La foce di un canale naturale in spiaggia, importante apporto di materiale solido e sedimenti per contrastare l’erosione costiera. L’erosione costiera in Italia appare preoccupante, anche se aumentano le informazioni utili per contrastare il suo avanzare. In base ai dati raccolti dalla Direzione generale per la salvaguardia del territorio e delle acque presso il Ministero dell’Ambiente, Tutela del Territorio e del Mare, le variazioni della linea costiera dal 1960 al 2012 hanno fatto registrare un arretramento di 92 km quadrati (interessando 1534 km di coste, il 23 per cento del totale) ed un avanzamento per 57 km quadrati (su 1306 km costieri, il 19 per cento del totale), da cui un bilancio negativo di 35 km quadrati di litorali andati perduti.

I tratti costieri maggiormente a rischio erosione, risultano essere quelli di Emilia Romagna, Abruzzo, Marche e Calabria, con un dato medio nazionale del 10 per cento della costa bassa, mentre sono 669 i km di coste con beni (centri abitati, strade e ferrovie) esposti a potenziale rischio di erosione costiera, ovvero posti a una distanza di 20 metri dalla linea di riva in arretramento.

Secondo un dossier di Legambiente, aggiornato al 2015, il 42 per cento delle spiagge italiane è in erosione, con situazioni preoccupanti in Molise, Basilicata, Puglia, Abruzzo, Marche e Lazio.

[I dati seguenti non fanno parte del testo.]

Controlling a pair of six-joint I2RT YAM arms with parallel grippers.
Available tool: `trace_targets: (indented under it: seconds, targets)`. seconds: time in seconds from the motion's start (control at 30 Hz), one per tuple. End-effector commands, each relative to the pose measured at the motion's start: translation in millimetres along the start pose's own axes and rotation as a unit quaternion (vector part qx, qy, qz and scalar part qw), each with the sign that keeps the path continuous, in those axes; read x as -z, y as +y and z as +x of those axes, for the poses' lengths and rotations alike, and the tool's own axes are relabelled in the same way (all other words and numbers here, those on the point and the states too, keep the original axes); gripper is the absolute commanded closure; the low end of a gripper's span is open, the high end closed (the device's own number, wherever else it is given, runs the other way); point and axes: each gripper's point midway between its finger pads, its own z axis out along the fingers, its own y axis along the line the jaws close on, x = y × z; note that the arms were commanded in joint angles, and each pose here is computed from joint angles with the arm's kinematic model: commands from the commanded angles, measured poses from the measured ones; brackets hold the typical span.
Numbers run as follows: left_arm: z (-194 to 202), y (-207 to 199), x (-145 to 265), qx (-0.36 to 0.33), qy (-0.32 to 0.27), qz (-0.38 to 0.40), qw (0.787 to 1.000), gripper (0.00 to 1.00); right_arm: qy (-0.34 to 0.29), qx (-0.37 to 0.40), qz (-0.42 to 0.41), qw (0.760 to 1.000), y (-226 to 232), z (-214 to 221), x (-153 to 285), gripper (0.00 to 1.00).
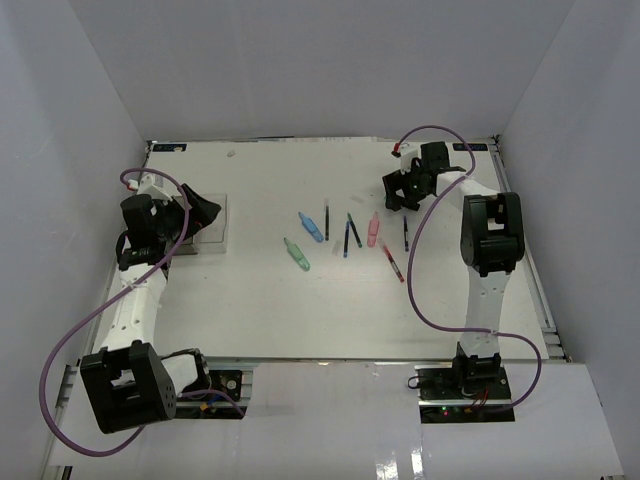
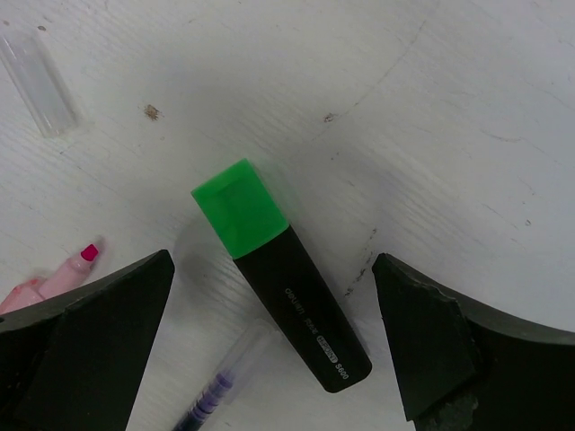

Oltre ai cambiamenti climatici, tra le cause lo studio pone l’intensa antropizzazione delle coste (consumo di suolo costiero per costruzioni private e infrastrutture), l’impoverimento dell’apporto di materiale solido dai fiumi e gli interventi stessi di mitigazione dell’erosione, non sempre risultati efficaci a contrastare il fenomeno.